1. Introduction
Spatial dependence represents a situation where values observed at one location or region depend on the values of neighboring observations at nearby locations. One may ask two questions: first, does this dependence stay the same over time; and second, what might cause the dependence to change? This paper answers the first question by proposing a likelihood ratio test of the null hypothesis of no change against the alternative hypothesis of a one-time change. In case there is evidence against the null hypothesis, the paper consequently proposes a break-date estimator. The second question has been reflected upon through an empirical application of budget spillovers in the U.S. states.
In the setup of spatial panel models with N individual units (geographic locations, such as countries and zip codes, or network units, like firms and individuals) observed over T number of periods, where the outcome of each unit depends on its “neighbor’s” outcome, there exists a problem of endogeneity. Hence, such models are estimated using maximum likelihood or the generalized method of moments. Similar to the univariate time series case, in this paper a sup LR test is proposed, and the asymptotics are derived for large T cases.
In comparison to the vast literature on the change point for univariate series, the corresponding literature for panel data is quite small. One of the most popular and early tests in the univariate literature is the popular
F test of Chow (1960) [
1], which has been modified for cases of unknown and multiple break dates in Andrews (1993) [
2], Andrews and Ploberger (1994) [
3], and Bai and Perron (1998) [
4], among others. Bai (1997) [
5], Bai et al. (1998) [
6], and Qu and Perron (2007) [
7] have extended the single equation break models to multiple ones. They show that using multiple system improves the estimation precision of the break dates and the power of the tests. Perron (2006) [
8] provides a survey of the literature.
In the panel data literature, Bai (2010) [
9] establishes the consistency of the estimated common break point, achievable even if there is a single observation in a regime. The paper proposes a new framework for developing the limiting distribution for the estimated break point and lays down steps to construct confidence intervals. The least squares method is used for estimating breaks in means. Feng et al. (2009) [
10] study a multiple regression model in a panel setting where a break occurs at an unknown common date. They establish the consistency and rate of convergence both for a fixed time horizon and large panels. In Feng et al. (2009) [
10], the limiting distribution is derived without the assumption of shrinking magnitude of break.
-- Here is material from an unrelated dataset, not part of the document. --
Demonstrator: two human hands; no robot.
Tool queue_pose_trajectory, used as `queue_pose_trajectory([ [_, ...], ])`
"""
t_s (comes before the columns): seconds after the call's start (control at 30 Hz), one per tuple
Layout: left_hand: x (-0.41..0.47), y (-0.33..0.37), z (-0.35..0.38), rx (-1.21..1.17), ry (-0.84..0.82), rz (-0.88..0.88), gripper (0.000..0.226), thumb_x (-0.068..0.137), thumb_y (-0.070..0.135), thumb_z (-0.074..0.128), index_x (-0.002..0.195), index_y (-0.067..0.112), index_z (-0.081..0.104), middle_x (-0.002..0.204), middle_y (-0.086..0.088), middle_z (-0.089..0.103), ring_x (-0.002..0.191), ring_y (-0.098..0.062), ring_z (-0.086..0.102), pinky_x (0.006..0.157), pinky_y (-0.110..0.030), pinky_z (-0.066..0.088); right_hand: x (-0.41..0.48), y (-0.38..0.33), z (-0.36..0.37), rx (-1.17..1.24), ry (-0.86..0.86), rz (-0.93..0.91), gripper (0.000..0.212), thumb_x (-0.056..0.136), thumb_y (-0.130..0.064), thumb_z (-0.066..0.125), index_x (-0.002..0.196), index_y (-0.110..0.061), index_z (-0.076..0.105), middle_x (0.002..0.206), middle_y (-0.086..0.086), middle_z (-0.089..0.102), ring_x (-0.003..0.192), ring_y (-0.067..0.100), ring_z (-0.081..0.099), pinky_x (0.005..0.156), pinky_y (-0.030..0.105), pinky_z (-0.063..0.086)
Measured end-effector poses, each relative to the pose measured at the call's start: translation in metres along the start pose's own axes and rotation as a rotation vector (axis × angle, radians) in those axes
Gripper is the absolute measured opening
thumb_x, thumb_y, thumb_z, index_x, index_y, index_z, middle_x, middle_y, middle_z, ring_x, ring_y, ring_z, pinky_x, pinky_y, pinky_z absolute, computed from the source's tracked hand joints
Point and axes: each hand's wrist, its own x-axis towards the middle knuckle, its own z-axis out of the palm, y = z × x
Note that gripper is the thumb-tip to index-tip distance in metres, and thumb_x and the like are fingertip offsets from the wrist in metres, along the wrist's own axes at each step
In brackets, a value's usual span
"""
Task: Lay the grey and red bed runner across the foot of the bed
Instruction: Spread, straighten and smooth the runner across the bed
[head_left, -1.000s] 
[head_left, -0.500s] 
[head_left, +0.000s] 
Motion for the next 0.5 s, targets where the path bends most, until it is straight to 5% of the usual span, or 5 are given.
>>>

Liao (2008) [
11] uses the Bayesian method for estimation and inference about structural breaks in a panel.
Han and Park (1989) [
12] develop a multivariate CUSUM test in order to test for a structural break in panel data, and they apply the test to U.S. manufacturing goods trade data. Kao (2000) [
13] proposes two classes of test statistics for detecting a break at an unknown date in panel data models with the time trend. The first is a fluctuation test, while the second is based on the mean and exponential Wald statistics of Andrews and Ploberger (1994) [
3] and the maximum Wald statistic of Andrews (1993) [
2]. De Wachter and Tzavalis (2012) [
14] develop a break detecting testing procedure for the AR(p) linear panel data with exogenous or pre-determined regressors. The method accommodates structural break in the slope parameters, as well as fixed effects, and no assumption is imposed on the homogeneity of cross-sectional fixed effects. Pauwels et al. (2012) [
15] provide a structural break test for heterogeneous panel data models, where the break affects some, but not all cross-section units in the panel. The test is robust to auto-correlated errors. The test statistic is based on comparing pre- and post-break sample statistics as in Chow (1960) [
1].
A higher availability of geocoded socio-economic datasets has led to a vast expansion of the study of spatial interaction between economics agents. Moreover, the recursive relationship between agents in a network can be modeled using spatial econometric methods. Spatial dependence represents the transmission of developments across “neighboring” agents. Elhorst (2010) [
16] provides detailed methodologies for estimating spatial panels and to compare competing models. The above tests in the panel literature do not explicitly consider the endogeneity problem in the model, which arises from the spatial dependence. We consider a spatial autoregressive model and provide a test for a break in the spatial lag parameter. To test for a change in the spatial dependence parameter, we propose a
sup LR test similar to Bai (1999) [
17]. Yu et al. (2008) [
18] and Lee and Yu (2010) [
19] provide the asymptotic properties of quasi-maximum likelihood estimators for spatial autoregressive panel data models with fixed effects. The results from Yu et al. (2008) [
18] are used to derive the limit distribution of the
sup LR test for large
T. An estimator for the break date is proposed that can be employed once evidence against no break in the spatial lag parameter is obtained. The performance of this estimator, as well as the proposed test statistic in small samples is evaluated via a Monte Carlo study. Wied (2013) [
20] develops a CUSUM-type test for time-varying parameters in a spatial autoregressive model for stock returns.
Case et al. (1993) [
21] show that a state’s budget expenditure depends on the spending of similar
1 states. Therefore, a rise in a “neighboring” state’s expenditure results in an increase in the state’s own expenditure. As an empirical application, we apply the likelihood ratio test to the budget dependence of U.S. states over time. The data consist of annual observations for the continental United States during the period 1960–2011. States that are economically similar are defined as neighbors. The test result shows that the null hypothesis of no break in the spatial dependence parameter is rejected, and the break date is estimated as 1982. The budget spillover is more pronounced post-break. Details of the results and intuitions on why there might be a break are discussed.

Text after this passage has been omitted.